** Problem description **
I'd like an exact copy of only the lines from the start of the listing below through the line that holds "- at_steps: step". Please keep the pictures out.

Segment Open

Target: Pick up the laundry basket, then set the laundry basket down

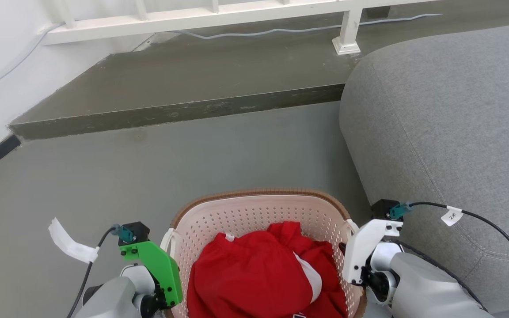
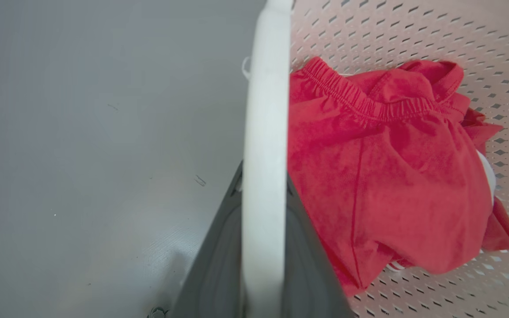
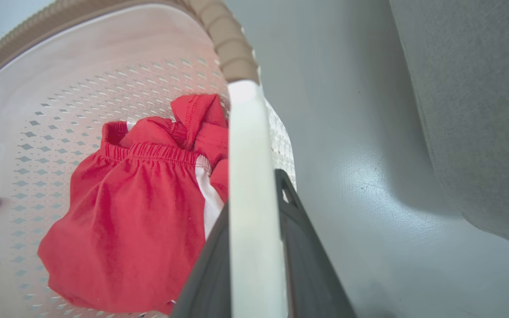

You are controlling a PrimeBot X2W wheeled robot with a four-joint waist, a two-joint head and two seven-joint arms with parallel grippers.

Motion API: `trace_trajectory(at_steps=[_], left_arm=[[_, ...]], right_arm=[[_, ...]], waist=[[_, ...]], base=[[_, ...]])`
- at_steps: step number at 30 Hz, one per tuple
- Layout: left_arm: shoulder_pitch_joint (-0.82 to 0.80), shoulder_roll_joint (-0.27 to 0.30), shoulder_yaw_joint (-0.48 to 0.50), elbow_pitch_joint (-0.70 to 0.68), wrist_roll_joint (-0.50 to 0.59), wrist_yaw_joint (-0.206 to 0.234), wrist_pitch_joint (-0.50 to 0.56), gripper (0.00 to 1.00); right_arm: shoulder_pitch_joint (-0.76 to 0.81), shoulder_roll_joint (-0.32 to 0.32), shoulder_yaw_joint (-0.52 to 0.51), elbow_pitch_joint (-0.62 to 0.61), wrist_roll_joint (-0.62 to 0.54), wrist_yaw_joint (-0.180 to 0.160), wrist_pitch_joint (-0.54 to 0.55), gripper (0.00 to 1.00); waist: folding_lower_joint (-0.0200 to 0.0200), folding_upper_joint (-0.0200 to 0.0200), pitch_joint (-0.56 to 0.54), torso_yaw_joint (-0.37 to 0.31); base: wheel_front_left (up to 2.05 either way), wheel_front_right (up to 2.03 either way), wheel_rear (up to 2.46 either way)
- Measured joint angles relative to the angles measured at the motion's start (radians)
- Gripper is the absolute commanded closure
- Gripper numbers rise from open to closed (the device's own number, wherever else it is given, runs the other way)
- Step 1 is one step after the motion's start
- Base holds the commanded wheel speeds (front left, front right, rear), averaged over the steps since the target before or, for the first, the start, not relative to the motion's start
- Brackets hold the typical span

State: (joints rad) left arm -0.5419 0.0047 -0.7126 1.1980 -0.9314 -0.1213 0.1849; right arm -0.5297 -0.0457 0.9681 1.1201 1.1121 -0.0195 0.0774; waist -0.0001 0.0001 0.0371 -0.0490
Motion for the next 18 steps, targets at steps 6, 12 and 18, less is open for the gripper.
trace_trajectory(at_steps=[6,12,18], left_arm=[[0.000,0.000,-0.004,-0.006,-0.007,0.008,0.009,1.00],[0.006,0.002,-0.011,-0.019,-0.020,0.009,0.021,1.00],[0.011,0.005,-0.020,-0.037,-0.034,0.013,0.030,1.00]], right_arm=[[0.000,-0.002,0.006,0.000,0.007,0.000,0.004,1.00],[0.000,-0.006,0.011,0.000,0.011,0.000,0.012,1.00],[0.000,-0.011,0.015,0.000,0.015,0.000,0.012,1.00]], waist=[[0.0000,0.0000,-0.001,0.001],[0.0000,0.0000,-0.001,0.001],[0.0000,0.0000,0.002,0.001]], base=[[0.00,0.00,0.00],[0.00,0.00,0.00],[0.00,0.00,0.00]])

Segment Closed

** Written solution **
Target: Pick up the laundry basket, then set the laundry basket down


You are controlling a PrimeBot X2W wheeled robot with a four-joint waist, a two-joint head and two seven-joint arms with parallel grippers.

Motion API: `trace_trajectory(at_steps=[_], left_arm=[[_, ...]], right_arm=[[_, ...]], waist=[[_, ...]], base=[[_, ...]])`
- at_steps: step number at 30 Hz, one per tuple

What came before is the complete response.